Pre-Renaissance Literature: Poetry, La Celestina, and Romancero
**The Pre-Renaissance: Learned Poetry**
It is styled concepts and tries on different themes: love, satire, morality. It is preserved in the song of the day.
**Jorge Manrique: *Verses on the Death of His Father***
Jorge Manrique was a good poet of the *cancioneros*.
Author: Jorge belonged to one of the great families of the Castilian nobility. He participated in battles with his father and died in combat at the age of 39. He composed couplets on the death of his father.
The poem is an elegy that expresses the pain of the poet.
Theme: Death, most often in the Middle Ages, was seen as liberating, as it would open the doors of eternal life. However, it was customary to present death as a terrifying figure.
Structure: 40 stanzas of 12 lines. The stanzas are of broken foot, made up of sextuplets. His rhyme scheme is 8a 8b 4c 8a 8b 4c 8d 8e 4f 8d 8e 4f.
The work is characterized into 3 parts:
- Reflection: Talks about the transience of life and the certainty of death.
- Evocation: Emotional and nostalgic of the past and gone.
- Individualization: Around the father figure, death, telling the knight comforts that await you, two ways of life: of fame and eternal life and true.
Style: The naturalness of the language contrasts with the seriousness of the issue.
Sense of the verses: Jorge reflects the sensitivity of the end of the Middle Ages and his father exemplified the virtues of chivalry and medieval Christianity.
**Literary Genres**
- Lyric: The writer expresses his subjectivity.
- Narrative: The narrator recounts events external to it. He creates a fictional world in which characters live and some events occur.
- Theater: Stage performance before an audience.
***La Celestina*** **by Fernando de Rojas**
Bewilderment and pessimism reflect a transition period.
***The Author and His Work***
He lived in various cities of Castile, found the first act of the play written, and finished it in 15 days of holiday. *La Celestina* offers a pessimistic view that was common in many writers at that time.
***La Celestina* Study**
The book appeared in that edition in 1499 and did not contain the name of the author. In 1502, an expanded edition was published where Fernando says he wrote to warn lovers of the dangers of love.

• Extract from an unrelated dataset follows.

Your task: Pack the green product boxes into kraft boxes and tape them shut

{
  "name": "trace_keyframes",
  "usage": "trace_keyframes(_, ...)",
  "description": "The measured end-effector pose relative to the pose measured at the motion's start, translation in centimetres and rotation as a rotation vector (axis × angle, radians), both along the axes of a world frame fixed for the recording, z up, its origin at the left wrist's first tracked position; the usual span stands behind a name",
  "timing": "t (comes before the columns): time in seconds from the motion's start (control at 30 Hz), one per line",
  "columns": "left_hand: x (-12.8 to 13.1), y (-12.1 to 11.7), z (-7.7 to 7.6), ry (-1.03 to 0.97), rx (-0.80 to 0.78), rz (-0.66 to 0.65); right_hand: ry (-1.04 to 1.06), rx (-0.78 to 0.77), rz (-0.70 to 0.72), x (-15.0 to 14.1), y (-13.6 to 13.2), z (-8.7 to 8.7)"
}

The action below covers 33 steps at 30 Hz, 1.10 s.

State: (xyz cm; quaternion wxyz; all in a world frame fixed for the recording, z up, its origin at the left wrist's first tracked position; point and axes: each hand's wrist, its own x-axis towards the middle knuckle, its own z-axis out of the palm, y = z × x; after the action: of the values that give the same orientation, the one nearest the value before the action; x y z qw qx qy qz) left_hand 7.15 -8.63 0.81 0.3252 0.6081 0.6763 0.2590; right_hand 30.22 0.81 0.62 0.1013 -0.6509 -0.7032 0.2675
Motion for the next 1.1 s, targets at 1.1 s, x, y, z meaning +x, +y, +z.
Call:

The Literary Genre: It is a work in dialogue, was written in Latin, and was a theater to be read, not to be represented. It combines features of the theater and the novel.
The Characters: They are realistic and evolve throughout the book. Calixto and Melibea are driven by love, while greed dominates the matchmaker and the servants.
The Theme: Luck, love, and death.
Intention: Moralizing, we report the death of characters as a punishment.
Style: It is varied. Each character speaks as he should. Calixto, Melibea, and their parents talk about how educated people do. Servants and prostitutes speak colloquially. Celestina speaks both types depending on the situation.
**Romancero**
Born under the influence of humanism, songs that are transmitted orally to the courts.
Old Romances: They are anonymous, which was transmitted orally. Some romances deal with the same issues that some lost epics.
New Romances: By perpetrators known to script, in imitation of past romances, include old and new.
**Characteristics of Romance**
The romance is a lyrical, narrative, and dramatic composition to be sung. Formed by octosyllabic verses that rhyme in assonance pairs, while the odd ones are loose. Its rhyme scheme is 8- 8a 8- 8a… Each verse of a hemistich of singing is an epic lyrical composition, has an expressive or emotive style. It has a patchy affair, going to the essentials without introductions and usually ends abruptly.
Style: Very definite and particular, often dominating the narrative about the description, including lyrical elements.
**Classification of Romances**
- Epic: Themes and characters in the songs of *gesta*.
- Historical or News: Stories dealing with newer events.
- Lyrical and Romantic: They are brief and deal with the emotional and love, death, and loneliness.